La violence du geste est remplacée par une violence picturale : lumière contrastante, aspect vert-grisâtre de la chair, rouge vif dominant la composition en opposition avec le fond sombre. Tout ceci confère à l’image un aspect surnaturel. L’image par un traitement original des proportions, de la pose par rapport au cadre, par l’intensité des couleurs, crée un espace intime, fondu dans l’atmosphère et la lumière, appréhendé intuitivement. Pontormo caractérise le maniérisme florentin, il allonge ses silhouettes, manipule les proportions. Il comprime l’espace et donne à ses figures une monumentalité stupéfiante. La composition est structurée par le personnage. Le corps du saint est relevé vers nous comme déséquilibré. On a un contact direct avec la figure. A partir de 1525, avec les fresques de la Chartreuse de Galluzo, Pontormo va vers un style plus intériorisé. On ressent l’imprégnation spirituelle des gravures nordiques et surtout celles de Dürer. Le luminisme de Dürer se caractérise par une lumière surnaturelle qui éclaire, ici, essentiellement la tête du saint et plonge le corps dans la pénombre. La simplicité du thème privilégie une meilleure compréhension de l’image évangélique. L’humanisation de la figure tend à représenter le repentir d’un homme à la recherche du Salut par sa pénitence.
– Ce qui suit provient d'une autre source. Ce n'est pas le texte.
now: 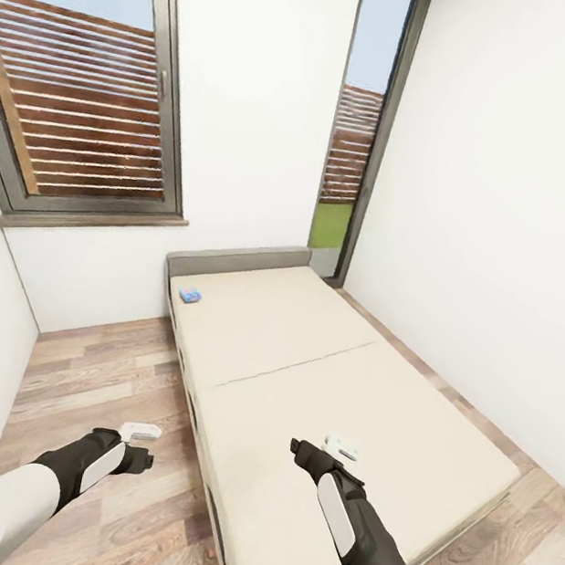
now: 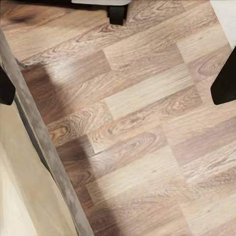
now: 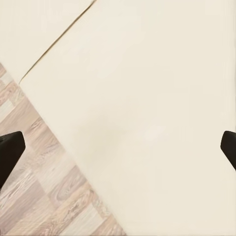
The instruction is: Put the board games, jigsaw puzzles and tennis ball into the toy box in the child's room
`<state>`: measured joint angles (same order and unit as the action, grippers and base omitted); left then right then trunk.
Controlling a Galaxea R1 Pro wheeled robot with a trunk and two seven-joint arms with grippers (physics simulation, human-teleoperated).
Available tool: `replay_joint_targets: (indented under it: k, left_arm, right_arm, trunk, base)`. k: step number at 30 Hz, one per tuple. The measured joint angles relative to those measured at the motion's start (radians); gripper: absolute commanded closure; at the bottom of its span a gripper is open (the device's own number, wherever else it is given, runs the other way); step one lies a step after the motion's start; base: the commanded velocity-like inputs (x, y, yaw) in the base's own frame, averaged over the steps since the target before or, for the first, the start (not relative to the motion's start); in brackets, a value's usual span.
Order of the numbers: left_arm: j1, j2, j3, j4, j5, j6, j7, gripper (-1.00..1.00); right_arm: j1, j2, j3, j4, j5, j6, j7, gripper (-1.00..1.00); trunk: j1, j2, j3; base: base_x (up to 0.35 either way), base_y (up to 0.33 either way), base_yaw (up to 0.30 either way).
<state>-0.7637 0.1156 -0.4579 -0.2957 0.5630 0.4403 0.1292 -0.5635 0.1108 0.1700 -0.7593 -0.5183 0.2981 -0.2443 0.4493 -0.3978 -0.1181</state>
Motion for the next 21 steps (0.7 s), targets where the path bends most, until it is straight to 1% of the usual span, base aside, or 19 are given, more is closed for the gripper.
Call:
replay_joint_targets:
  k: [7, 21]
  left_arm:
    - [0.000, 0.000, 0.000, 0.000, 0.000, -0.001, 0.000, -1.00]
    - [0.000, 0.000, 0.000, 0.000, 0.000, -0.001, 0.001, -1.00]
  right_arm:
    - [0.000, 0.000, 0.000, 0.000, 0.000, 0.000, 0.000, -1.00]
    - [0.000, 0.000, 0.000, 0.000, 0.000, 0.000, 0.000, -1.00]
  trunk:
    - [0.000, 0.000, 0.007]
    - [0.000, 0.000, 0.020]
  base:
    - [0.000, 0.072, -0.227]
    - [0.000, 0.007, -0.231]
3.3. Un tempérament saturnien

3.3.1. La méditation sur la mort

Saint Antoine l’abbé représente au XVème siècle le type même du mélancolique. Pontormo l’a représenté dans un tableau qui se trouve aujourd’hui à Florence (fig. 19). La figure monumentale se détache sur un fond sombre, elle présente ses attributs. Son visage manifeste un tempérament saturnien. Or, après 1450, Saint Jérôme devient à son tour, et en raison de son succès, le type achevé du saturnien. Bono de Ferrare représente le saint dans un paysage en proie à la mélancolie, pendant ce vide cet entre-deux qui sépare la tentation violente de la contemplation céleste (fig. 20). Il annexe en même temps le thème de la méditation sur la mort, sur la vanité du monde. Cela correspond aux aspirations du temps vers l’au-delà, une peur devant la déchéance physique, devant la fragilité de l’existence. D’où l’importance des hiéronymites dans la vie artistique de l’époque car le saint prend une fonction pastorale. La méditation sur la mort caractérise le type du pénitent classique et condense à lui seul le mémento mori. L’utilisation de ce type du pénitent est représentée ici par l’aspect lugubre du personnage et l’ambiguïté de la limite entre le monde des vivants et celui des morts.

3.3.2. La mélancolie

La figure semble dominée par son tempérament saturnien. En effet le visage exprime une extrême tristesse dans sa méditation. La figure est en proie à une mélancolie qui immobilise ce corps lourd et atteint son paroxysme. Il est important d’évoquer ici le caractère de Pontormo. Vasari parle d’une funeste enfance qui influera profondément son caractère. Il est marqué très jeune par la mort de nombreux membres de sa famille. Sa vie sera remplie de jeûnes, de tourment créatif et de solitude. Vasari constate également une ténébreuse introversion névrotique, une peur de la foule et la terreur de la mort. Pontormo était, lui aussi, désigné comme un homme au tempérament saturnien. On sait qu’à son époque le Saint Jérôme servait de référence pour des portraits. Saint Jérôme est un exemple de dévotion. Le tableau n’est pas un autoportrait mais il est très proche du tempérament et de l’existence de son créateur. Il est un " miroir " spirituel pour tous ceux qui le regardent. C’est son expérience humaine qui importe ici.